La mortalité chirurgicale augmente avec l’âge et ceci est
particulièrement vrai pour le sous-groupe, si vulnérable, des
sujets âgés amenés à subir des interventions en urgence. Le
taux de mortalité est alors décuplé par rapport aux plus jeunes
mais il varie selon les centres, ce qui pourrait être lié à une
prise en charge différente des complications majeures.
Pour vérifier cette hypothèse, une étude a été entreprise sur
les interventions en urgence pratiquées dans différents hôpitaux du
Michigan. Les données préopératoires (âge, pathologies associées,
sévérité de l’urgence, etc.) ont été recueillies. Les critères de
jugement étaient la mortalité des 30 premiers jours, les
complications majeures, (sepsis profonds, défaillance rénale aiguë,
saignements, complications cardiorespiratoires, maintien de la
ventilation assistée > 2 j…), et l’échec des mesures prises pour
contrôler ces complications (ECC). Le décès après une de ces
complications majeures définissait l’ECC. Une comparaison a été
établie entre les malades de plus de 75 ans (groupe âgé ; GA)
et moins de 75 ans (groupe jeune ; GJ), les hôpitaux étant classés
en 3 catégories (haute, moyenne et basse mortalité à J 30).
Entre 2006 et 2001, les 52 hôpitaux participants du Michigan ont
accueilli 23 224 opérés en urgence, dont 19 % se situant dans le GA
(âge moyen 82) et 81 % dans le GJ (âge moyen 49 ans). Les patients
du GA avaient plus de maladies associées, un stade ASA
(American Society of Anaesthesiologists) 3 fois plus
souvent > 4, et leurs interventions étaient plus lourdes et plus
longues (77 vs 57 mn) ; ils entraient aussi plus souvent dans la
catégorie « à ne pas réanimer ».
Après ajustement en fonction des facteurs cliniques des malades,
et du débit des hôpitaux, il a été constaté que, selon la catégorie
de ces derniers, la mortalité à 30 j était de 6,4, 7,4 et 8,9 %,
mais, en fonction de l’âge, les chiffres pour le GJ allaient de 4,1
à 5,4 %, ceux du GV s’échelonnaient de 17,5 à 22,8 %. En revanche,
les taux de complications n’étaient pas corrélés avec la mortalité,
ni dans le GJ (20 % dans les 3 catégories), ni dans le GV (40
%).
Les auteurs ont alors calculé les taux d’ECC pour chaque
catégorie et observé qu’ils étaient significativement plus élevés
dans les hôpitaux à forte mortalité (25 % pour le GJ et 42 % pour
le GV) que dans ceux à mortalité faible (13 et 27 %). Au niveau du
patient, le taux d’ECC est presque doublé chez les sujets > 75
ans, dans chaque catégorie, différence qui se maintient après
élimination des malades « à ne pas réanimer ».

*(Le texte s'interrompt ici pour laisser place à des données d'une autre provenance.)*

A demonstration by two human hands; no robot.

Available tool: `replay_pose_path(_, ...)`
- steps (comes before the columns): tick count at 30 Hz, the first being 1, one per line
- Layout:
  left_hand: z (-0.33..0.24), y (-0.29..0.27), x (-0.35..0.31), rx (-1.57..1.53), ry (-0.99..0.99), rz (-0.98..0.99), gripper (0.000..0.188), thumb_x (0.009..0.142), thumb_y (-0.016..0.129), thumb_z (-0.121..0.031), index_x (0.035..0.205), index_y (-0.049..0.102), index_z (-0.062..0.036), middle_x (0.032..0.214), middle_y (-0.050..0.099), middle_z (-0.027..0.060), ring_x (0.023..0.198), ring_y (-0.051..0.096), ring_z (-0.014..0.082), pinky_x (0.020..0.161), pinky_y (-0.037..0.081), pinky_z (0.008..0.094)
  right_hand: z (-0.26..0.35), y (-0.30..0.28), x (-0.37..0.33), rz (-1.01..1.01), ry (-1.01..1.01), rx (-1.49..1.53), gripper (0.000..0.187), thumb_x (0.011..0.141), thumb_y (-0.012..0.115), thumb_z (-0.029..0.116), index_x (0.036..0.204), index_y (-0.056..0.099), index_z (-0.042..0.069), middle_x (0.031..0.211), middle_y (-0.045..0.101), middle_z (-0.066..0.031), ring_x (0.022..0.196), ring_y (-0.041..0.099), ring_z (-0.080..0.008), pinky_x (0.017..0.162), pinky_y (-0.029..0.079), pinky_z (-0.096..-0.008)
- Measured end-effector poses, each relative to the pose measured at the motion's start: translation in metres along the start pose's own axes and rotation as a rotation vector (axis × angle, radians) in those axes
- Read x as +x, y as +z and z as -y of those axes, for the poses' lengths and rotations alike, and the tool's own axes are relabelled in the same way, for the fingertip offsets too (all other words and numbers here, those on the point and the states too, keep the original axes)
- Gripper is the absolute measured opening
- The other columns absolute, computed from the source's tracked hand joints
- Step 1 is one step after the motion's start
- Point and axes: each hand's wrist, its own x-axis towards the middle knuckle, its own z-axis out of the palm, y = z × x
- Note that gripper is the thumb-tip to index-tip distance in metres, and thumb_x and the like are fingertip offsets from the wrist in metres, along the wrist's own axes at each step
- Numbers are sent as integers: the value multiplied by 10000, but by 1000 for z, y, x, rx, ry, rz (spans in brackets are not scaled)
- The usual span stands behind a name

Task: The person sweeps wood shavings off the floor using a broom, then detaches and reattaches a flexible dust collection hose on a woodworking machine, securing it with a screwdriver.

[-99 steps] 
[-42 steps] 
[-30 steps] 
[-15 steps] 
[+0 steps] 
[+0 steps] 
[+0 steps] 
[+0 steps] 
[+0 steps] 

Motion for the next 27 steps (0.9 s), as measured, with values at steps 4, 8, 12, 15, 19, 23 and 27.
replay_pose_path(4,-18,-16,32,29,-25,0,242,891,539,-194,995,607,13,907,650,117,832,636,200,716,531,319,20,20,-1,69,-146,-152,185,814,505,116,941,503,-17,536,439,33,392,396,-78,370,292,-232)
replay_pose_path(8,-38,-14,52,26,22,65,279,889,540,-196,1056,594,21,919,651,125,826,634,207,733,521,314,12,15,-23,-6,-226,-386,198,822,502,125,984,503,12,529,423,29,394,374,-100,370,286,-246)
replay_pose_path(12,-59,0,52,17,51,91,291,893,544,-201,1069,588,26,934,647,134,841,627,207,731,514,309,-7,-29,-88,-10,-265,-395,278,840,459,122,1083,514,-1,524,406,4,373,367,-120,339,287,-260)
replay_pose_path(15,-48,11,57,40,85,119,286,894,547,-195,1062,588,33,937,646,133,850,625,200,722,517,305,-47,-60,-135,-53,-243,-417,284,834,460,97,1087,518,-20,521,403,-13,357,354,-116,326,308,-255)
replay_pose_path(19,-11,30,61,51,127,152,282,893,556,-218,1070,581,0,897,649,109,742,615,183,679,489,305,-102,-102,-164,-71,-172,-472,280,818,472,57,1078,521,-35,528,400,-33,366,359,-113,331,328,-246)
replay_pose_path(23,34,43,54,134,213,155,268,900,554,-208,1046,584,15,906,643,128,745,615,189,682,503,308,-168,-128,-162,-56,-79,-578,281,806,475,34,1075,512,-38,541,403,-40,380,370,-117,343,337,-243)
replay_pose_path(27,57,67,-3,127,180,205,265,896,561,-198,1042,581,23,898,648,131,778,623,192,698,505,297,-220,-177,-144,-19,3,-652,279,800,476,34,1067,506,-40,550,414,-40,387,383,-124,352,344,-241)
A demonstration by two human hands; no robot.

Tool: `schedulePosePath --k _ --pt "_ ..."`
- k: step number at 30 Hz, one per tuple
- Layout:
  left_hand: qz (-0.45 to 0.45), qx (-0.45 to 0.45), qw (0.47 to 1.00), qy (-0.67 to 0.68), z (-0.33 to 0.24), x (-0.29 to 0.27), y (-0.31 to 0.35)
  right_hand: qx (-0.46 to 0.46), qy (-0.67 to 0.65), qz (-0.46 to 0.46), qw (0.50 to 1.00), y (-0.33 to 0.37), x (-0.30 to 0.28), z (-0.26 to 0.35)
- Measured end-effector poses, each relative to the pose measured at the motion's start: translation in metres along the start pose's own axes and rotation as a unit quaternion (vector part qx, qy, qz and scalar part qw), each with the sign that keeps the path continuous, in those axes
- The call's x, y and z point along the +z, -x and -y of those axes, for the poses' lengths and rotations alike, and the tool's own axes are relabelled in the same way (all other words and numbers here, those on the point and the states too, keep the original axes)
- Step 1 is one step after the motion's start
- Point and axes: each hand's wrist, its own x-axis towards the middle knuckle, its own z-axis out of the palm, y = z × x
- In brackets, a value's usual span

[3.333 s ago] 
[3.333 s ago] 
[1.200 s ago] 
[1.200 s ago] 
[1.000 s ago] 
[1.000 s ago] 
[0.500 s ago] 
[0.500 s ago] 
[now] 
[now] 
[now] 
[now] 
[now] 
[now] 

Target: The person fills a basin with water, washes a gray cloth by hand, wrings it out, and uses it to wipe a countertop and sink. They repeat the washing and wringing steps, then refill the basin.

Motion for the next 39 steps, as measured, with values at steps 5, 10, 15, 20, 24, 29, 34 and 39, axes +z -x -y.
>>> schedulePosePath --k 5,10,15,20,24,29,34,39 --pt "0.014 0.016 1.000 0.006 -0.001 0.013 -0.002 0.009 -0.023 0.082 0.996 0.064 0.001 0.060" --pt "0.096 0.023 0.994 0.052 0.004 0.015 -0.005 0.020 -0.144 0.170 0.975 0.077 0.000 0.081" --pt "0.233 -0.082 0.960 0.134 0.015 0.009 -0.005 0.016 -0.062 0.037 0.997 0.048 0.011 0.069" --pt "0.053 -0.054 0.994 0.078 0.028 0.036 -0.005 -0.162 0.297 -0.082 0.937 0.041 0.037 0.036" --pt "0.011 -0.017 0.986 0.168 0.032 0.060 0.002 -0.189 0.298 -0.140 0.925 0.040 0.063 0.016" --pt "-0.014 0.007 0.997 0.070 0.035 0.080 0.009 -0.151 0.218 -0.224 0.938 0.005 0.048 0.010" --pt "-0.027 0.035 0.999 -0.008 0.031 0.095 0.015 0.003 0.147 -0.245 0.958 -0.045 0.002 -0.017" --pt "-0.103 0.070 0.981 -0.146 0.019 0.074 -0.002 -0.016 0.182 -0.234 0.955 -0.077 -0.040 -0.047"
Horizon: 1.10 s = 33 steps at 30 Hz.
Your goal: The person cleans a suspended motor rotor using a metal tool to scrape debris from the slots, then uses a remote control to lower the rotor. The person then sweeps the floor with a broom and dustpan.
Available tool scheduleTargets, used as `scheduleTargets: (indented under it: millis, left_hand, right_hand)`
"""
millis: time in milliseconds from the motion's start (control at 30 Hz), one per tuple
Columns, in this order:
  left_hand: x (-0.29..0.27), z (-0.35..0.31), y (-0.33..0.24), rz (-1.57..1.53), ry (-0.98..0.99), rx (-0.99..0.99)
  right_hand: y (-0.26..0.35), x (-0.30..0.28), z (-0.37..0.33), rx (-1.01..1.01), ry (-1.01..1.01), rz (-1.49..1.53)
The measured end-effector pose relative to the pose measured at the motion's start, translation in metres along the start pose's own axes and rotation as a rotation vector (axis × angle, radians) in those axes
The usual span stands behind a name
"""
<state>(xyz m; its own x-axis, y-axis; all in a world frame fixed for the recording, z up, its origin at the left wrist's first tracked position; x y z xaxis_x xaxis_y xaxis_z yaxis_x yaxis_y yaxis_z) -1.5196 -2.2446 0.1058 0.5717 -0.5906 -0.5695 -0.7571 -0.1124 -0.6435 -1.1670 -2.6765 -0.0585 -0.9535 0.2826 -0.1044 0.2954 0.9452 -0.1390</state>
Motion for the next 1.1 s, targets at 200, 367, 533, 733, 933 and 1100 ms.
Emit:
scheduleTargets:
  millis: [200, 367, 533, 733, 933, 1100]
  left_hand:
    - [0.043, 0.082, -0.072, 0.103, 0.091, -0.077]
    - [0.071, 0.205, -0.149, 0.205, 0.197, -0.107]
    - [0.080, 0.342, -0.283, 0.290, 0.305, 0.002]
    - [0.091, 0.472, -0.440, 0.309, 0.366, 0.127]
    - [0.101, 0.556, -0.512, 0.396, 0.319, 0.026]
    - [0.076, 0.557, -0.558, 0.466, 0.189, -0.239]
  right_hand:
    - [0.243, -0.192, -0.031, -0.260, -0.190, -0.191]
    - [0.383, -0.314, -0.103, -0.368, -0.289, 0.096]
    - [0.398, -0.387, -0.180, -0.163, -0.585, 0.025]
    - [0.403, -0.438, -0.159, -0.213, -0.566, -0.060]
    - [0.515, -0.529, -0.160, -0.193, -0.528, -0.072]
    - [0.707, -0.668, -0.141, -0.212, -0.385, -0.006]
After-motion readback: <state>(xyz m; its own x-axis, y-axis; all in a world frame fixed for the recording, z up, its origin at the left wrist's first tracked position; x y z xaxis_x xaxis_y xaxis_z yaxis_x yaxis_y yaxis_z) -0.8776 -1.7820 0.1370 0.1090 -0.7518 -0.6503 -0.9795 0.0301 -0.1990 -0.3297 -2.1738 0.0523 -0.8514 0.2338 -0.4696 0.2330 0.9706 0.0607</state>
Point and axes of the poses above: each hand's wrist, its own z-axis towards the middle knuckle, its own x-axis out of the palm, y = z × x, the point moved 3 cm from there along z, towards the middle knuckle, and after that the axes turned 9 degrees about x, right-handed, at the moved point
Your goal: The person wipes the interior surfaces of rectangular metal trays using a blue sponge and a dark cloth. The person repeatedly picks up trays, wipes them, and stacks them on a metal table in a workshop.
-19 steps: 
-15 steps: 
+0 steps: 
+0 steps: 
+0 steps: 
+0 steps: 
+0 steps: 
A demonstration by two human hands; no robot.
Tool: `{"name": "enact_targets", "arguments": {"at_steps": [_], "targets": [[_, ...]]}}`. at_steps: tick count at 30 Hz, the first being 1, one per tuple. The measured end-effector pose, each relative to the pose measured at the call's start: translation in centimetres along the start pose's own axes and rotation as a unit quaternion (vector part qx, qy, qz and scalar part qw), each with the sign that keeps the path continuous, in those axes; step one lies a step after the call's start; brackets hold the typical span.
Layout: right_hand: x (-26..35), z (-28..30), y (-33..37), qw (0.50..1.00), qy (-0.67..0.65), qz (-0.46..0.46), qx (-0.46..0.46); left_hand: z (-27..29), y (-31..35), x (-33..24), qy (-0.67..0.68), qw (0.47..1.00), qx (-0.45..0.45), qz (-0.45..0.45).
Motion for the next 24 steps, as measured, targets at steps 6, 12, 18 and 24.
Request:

L’échec dans les tentatives de « sauvetage » des
patients victimes de complications majeures après chirurgie
d’urgence semble donc bien être à l’origine des variations de
mortalité entre les hôpitaux du Michigan. Même si le taux élevé
d’ECC chez les sujets âgés peut être lié à leur fragilité
physiologique, les grandes variations de mortalité observées entre
les hôpitaux même dans cette population montrent qu’il est sans
doute possible d’apporter une amélioration en prenant en charge
rapidement et efficacement les complications majeures.
Dr Jean-Fred Warlin
Sheetz KH et coll. : Improving mortality following emergent surgery in older patients requires focus on complication rescue. AnnSurg., 2013; 258: 614-618.